## Data supplied
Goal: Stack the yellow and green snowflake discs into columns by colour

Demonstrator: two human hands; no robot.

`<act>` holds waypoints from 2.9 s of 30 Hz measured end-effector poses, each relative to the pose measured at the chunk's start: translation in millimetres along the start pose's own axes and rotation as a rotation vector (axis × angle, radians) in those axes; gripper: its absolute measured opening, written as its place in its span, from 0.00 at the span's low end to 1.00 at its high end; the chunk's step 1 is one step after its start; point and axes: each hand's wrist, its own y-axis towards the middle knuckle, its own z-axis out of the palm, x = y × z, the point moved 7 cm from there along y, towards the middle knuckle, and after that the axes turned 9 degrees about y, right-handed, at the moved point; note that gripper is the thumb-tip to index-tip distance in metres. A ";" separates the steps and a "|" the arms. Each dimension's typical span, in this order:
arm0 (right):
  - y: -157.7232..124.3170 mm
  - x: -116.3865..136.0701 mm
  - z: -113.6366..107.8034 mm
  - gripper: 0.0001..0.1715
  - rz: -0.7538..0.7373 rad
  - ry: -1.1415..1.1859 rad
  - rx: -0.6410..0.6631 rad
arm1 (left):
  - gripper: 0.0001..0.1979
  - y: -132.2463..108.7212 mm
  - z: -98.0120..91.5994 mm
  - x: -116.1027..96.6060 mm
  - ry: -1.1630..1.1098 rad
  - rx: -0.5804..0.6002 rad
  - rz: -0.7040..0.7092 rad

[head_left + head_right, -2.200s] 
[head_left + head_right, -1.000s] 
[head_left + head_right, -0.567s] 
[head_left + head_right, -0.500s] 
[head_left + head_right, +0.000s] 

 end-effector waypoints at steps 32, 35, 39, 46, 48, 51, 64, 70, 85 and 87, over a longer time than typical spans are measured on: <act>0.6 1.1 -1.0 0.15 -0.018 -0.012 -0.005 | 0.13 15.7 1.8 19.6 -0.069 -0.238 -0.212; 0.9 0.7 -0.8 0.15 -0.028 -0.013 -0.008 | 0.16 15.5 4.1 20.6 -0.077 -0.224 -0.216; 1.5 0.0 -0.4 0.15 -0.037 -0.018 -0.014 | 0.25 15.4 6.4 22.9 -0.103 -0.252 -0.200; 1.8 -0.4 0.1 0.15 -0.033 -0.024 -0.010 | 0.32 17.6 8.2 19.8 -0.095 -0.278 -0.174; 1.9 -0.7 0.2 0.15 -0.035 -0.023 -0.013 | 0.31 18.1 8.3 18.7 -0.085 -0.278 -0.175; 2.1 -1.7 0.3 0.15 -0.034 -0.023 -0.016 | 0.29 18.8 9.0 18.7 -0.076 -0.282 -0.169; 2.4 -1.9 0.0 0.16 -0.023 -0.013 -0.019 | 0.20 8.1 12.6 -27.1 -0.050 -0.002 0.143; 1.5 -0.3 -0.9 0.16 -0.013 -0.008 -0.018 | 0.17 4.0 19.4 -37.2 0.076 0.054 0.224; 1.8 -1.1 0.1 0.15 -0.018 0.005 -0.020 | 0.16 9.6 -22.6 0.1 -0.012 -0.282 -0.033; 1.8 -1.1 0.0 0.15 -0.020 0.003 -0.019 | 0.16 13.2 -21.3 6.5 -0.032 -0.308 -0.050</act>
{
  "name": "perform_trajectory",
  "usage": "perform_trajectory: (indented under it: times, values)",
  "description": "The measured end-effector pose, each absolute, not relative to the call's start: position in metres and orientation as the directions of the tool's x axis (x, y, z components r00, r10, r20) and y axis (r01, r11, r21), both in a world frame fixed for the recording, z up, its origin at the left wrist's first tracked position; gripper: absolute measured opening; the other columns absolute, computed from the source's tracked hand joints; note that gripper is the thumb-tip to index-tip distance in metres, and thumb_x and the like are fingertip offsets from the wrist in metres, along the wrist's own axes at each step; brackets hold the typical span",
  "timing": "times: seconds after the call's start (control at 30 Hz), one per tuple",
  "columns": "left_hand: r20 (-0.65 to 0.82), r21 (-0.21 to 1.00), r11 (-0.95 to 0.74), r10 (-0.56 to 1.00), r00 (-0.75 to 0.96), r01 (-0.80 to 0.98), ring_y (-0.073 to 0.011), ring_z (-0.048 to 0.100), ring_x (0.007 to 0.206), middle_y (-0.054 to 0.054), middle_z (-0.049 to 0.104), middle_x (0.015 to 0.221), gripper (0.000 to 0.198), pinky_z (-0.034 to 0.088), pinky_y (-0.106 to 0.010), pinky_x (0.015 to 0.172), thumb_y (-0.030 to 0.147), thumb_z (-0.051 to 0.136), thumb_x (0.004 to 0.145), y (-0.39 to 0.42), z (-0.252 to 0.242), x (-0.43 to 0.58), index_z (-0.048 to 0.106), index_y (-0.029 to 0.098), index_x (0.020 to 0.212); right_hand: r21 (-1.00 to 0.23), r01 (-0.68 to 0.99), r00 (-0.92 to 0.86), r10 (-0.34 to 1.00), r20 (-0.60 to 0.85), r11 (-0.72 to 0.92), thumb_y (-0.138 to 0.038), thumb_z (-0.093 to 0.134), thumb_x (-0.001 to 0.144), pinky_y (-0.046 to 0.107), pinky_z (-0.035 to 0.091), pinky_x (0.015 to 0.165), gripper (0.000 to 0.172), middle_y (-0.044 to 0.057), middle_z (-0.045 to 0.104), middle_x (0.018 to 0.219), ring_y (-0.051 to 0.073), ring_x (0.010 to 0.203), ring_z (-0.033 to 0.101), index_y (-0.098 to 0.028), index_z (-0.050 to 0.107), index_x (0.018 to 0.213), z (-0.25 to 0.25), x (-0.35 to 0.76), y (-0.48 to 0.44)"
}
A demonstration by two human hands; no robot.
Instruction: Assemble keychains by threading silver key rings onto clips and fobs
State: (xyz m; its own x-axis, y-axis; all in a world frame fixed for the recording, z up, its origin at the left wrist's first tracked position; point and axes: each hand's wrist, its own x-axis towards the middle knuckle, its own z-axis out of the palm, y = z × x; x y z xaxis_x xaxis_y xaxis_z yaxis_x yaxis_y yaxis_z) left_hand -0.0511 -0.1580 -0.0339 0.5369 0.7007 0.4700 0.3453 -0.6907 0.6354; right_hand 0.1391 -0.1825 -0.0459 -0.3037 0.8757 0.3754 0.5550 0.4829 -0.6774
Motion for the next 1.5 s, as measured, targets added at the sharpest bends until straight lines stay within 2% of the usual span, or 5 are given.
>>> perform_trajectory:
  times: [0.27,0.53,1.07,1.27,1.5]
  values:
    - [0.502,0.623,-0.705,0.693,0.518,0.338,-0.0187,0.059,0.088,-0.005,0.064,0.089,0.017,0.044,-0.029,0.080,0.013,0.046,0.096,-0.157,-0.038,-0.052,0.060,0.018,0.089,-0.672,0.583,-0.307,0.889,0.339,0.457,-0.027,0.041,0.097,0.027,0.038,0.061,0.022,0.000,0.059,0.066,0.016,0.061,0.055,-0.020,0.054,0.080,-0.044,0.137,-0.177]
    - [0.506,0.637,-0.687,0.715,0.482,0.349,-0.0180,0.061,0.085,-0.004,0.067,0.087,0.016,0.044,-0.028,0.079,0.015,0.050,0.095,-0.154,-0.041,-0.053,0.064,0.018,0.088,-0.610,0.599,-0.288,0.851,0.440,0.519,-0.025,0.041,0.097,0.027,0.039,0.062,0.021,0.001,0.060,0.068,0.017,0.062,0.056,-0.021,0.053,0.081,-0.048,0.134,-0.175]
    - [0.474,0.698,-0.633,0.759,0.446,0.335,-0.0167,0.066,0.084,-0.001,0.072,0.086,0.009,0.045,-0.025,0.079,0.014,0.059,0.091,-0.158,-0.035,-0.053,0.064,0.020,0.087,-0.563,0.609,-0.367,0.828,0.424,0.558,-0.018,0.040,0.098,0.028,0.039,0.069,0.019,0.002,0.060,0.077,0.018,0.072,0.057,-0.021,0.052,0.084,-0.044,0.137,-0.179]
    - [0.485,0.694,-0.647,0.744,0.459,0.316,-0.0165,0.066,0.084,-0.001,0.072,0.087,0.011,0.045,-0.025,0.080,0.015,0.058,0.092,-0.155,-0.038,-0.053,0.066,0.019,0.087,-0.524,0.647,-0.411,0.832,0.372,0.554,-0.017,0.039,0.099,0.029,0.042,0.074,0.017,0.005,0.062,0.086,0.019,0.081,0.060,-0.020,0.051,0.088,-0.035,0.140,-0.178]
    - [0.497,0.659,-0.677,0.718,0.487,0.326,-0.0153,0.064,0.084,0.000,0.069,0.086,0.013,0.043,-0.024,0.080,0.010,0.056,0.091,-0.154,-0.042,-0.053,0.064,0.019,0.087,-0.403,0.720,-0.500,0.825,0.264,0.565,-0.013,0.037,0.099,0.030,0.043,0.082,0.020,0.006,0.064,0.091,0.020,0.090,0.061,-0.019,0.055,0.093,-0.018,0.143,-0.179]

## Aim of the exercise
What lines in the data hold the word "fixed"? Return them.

## Answer to this exercise
  "description": "The measured end-effector pose, each absolute, not relative to the call's start: position in metres and orientation as the directions of the tool's x axis (x, y, z components r00, r10, r20) and y axis (r01, r11, r21), both in a world frame fixed for the recording, z up, its origin at the left wrist's first tracked position; gripper: absolute measured opening; the other columns absolute, computed from the source's tracked hand joints; note that gripper is the thumb-tip to index-tip distance in metres, and thumb_x and the like are fingertip offsets from the wrist in metres, along the wrist's own axes at each step; brackets hold the typical span",
State: (xyz m; its own x-axis, y-axis; all in a world frame fixed for the recording, z up, its origin at the left wrist's first tracked position; point and axes: each hand's wrist, its own x-axis towards the middle knuckle, its own z-axis out of the palm, y = z × x; x y z xaxis_x xaxis_y xaxis_z yaxis_x yaxis_y yaxis_z) left_hand -0.0511 -0.1580 -0.0339 0.5369 0.7007 0.4700 0.3453 -0.6907 0.6354; right_hand 0.1391 -0.1825 -0.0459 -0.3037 0.8757 0.3754 0.5550 0.4829 -0.6774

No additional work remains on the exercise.